Proposed amendments to food and drug laws in Canada would introduce front-of-package labels for prepackaged foods deemed to be high in sodium, sugars and saturated fat.
Prime Minister Trudeau identified this initiative in then Health Minister Patty Hajdu’s mandate letter.
And while some single-ingredient items, like eggs, milk, fruits and vegetables, meat and fish products would receive exemptions from these new labels, ground beef and ground pork aren’t exempt.
This kind of regulation is a blow to the beef sector, said Tyler Fulton, president of Manitoba Beef Producers and that province’s representative with the Canadian Cattlemen’s Association.
“It feels like we’re being kicked while we’re down,” he told Farms.com. “It makes no sense that products like milk or butter, which are single ingredient products, receive the exemption. It feels like we’re being used as a target, even as we’re trying to get the story out that beef is great for conservation and environmental outcomes.”
A potential risk of this food label is having consumers not trust Canadian agriculture.
Seeing a label identifying ground beef as being high in saturated fat may turn shoppers to alternative products, Fulton said.
“Some consumers might ignore it because they know it’s a nutritious product with a ton of benefits,” he said. “But younger consumers who are learning and developing their own shopping practices will be influenced by that label. If we want shoppers to buy Canadian products, why are labels going to be placed on them that may steer shoppers away from Canadian products?
“These labels are going to have the opposite effect on consumers as to what the policymakers want.”
Pork industry representatives agree the new labels aren’t necessary.
Placing these kinds of labels on single ingredient, raw products doesn’t address the issue at hand, said Gary Stordy, director of government and corporate affairs with the Canadian Pork Council.
“Front-of-package labeling should address the real nutrition priority that Canadians need to reduce their consumption of ultra-processed foods,” he told Farms.com in an emailed statement. “Statistics Canada reports approximately half the calories Canadians consume come from nutrient poor ultra-processed foods.”

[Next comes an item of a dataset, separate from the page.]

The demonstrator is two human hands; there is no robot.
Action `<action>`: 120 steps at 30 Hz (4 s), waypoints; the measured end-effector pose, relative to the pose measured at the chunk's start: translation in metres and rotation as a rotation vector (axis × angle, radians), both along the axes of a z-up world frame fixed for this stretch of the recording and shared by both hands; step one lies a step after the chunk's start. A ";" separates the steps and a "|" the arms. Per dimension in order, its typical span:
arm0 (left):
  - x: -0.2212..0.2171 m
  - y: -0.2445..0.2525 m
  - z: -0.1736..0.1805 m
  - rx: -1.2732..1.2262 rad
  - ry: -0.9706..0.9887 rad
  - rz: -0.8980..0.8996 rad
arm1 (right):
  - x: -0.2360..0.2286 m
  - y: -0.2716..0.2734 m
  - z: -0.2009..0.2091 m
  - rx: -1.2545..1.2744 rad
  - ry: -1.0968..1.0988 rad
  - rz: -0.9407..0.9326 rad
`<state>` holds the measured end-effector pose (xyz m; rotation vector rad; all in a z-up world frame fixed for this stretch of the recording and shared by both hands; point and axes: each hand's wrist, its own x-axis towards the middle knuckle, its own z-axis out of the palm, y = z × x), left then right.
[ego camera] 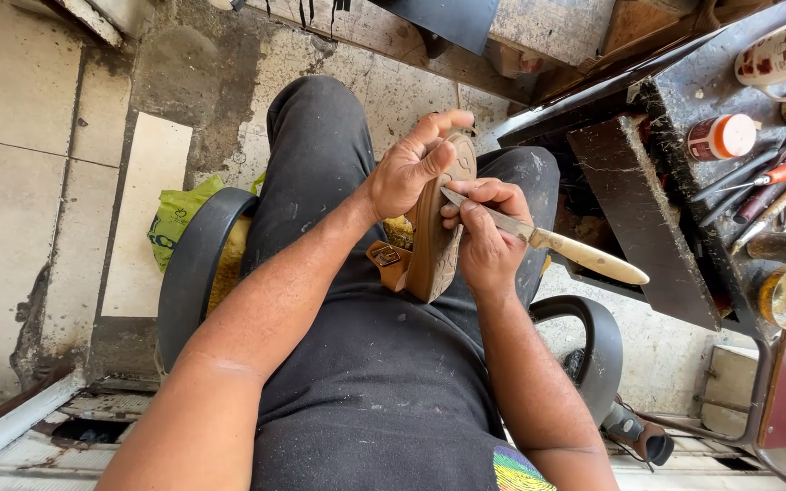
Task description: The person sits on the floor and holds a brown sandal on their lap. They use a wooden-handled tool to scrape and clean the sole, rotating the sandal to work on different areas of the sole and the strap attachment points.
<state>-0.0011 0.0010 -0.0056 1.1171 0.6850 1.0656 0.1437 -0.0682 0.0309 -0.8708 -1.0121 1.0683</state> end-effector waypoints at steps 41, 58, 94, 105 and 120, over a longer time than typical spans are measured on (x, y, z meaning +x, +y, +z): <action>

Should Canada proceed with these labels, it would be the only country in the world to require them.
Other countries have implemented new food labels but provided exemptions for single ingredient products, Fulton said.
“Argentina recently had new food label regulations put in and they exempted all single ingredient items,” he said.
“Other countries that have implemented front-of-package regulations have provided an exemption for all single ingredient whole foods, based on their nutritional value, including ground pork and ground beef,” Stordy said.
Opposition leaders in Ottawa are calling on the federal government to reconsider the labels.
Going forward with these labels could become problematic for Canadian trade, said the ag critics for the Conservatives and Bloc.
“Canada is poised to become the first jurisdiction in the world to self-impose front-of-package labelling on ground beef and pork,” they said in a statement. “This decision will undercut Canadian producers both domestically and abroad. The United States has already identified this policy as a trade irritant potentially leading to fewer exports of Canadian beef. This would be a major hit to producers."
Farms.com has contacted Minister Bibeau’s office for comment.